EXERCISE GOAL - Among the lines below, list those containing the string "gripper".

· · · · · · ·

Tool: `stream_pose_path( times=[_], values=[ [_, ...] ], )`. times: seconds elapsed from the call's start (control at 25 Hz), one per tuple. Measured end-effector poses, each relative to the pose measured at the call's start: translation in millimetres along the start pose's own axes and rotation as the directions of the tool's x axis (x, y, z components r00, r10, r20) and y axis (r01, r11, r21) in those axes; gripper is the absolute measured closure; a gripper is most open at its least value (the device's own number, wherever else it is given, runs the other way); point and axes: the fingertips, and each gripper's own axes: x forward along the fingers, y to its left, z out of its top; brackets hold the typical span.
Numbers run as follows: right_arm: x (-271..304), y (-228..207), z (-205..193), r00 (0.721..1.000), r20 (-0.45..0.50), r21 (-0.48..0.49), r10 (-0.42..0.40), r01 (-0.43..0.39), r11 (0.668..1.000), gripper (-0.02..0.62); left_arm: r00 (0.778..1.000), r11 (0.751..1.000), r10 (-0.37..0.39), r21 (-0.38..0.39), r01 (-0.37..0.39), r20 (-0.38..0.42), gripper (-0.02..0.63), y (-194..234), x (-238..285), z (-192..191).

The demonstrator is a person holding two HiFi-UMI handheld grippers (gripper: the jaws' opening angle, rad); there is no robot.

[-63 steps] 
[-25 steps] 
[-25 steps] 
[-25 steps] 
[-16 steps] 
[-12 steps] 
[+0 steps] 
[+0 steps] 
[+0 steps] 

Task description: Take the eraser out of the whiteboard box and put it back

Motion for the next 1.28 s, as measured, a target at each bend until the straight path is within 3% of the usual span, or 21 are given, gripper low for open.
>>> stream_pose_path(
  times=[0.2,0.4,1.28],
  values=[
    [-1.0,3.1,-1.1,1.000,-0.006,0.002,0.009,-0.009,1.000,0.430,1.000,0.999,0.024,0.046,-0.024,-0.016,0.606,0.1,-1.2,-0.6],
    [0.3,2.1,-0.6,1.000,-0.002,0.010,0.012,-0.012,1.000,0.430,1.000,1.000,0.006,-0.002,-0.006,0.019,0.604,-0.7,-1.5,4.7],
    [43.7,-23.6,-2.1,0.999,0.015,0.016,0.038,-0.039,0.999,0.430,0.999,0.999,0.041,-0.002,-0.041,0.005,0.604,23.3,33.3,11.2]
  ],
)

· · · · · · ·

ANSWER TO THIS EXERCISE -
Tool: `stream_pose_path( times=[_], values=[ [_, ...] ], )`. times: seconds elapsed from the call's start (control at 25 Hz), one per tuple. Measured end-effector poses, each relative to the pose measured at the call's start: translation in millimetres along the start pose's own axes and rotation as the directions of the tool's x axis (x, y, z components r00, r10, r20) and y axis (r01, r11, r21) in those axes; gripper is the absolute measured closure; a gripper is most open at its least value (the device's own number, wherever else it is given, runs the other way); point and axes: the fingertips, and each gripper's own axes: x forward along the fingers, y to its left, z out of its top; brackets hold the typical span.
Numbers run as follows: right_arm: x (-271..304), y (-228..207), z (-205..193), r00 (0.721..1.000), r20 (-0.45..0.50), r21 (-0.48..0.49), r10 (-0.42..0.40), r01 (-0.43..0.39), r11 (0.668..1.000), gripper (-0.02..0.62); left_arm: r00 (0.778..1.000), r11 (0.751..1.000), r10 (-0.37..0.39), r21 (-0.38..0.39), r01 (-0.37..0.39), r20 (-0.38..0.42), gripper (-0.02..0.63), y (-194..234), x (-238..285), z (-192..191).
The demonstrator is a person holding two HiFi-UMI handheld grippers (gripper: the jaws' opening angle, rad); there is no robot.
Motion for the next 1.28 s, as measured, a target at each bend until the straight path is within 3% of the usual span, or 21 are given, gripper low for open.

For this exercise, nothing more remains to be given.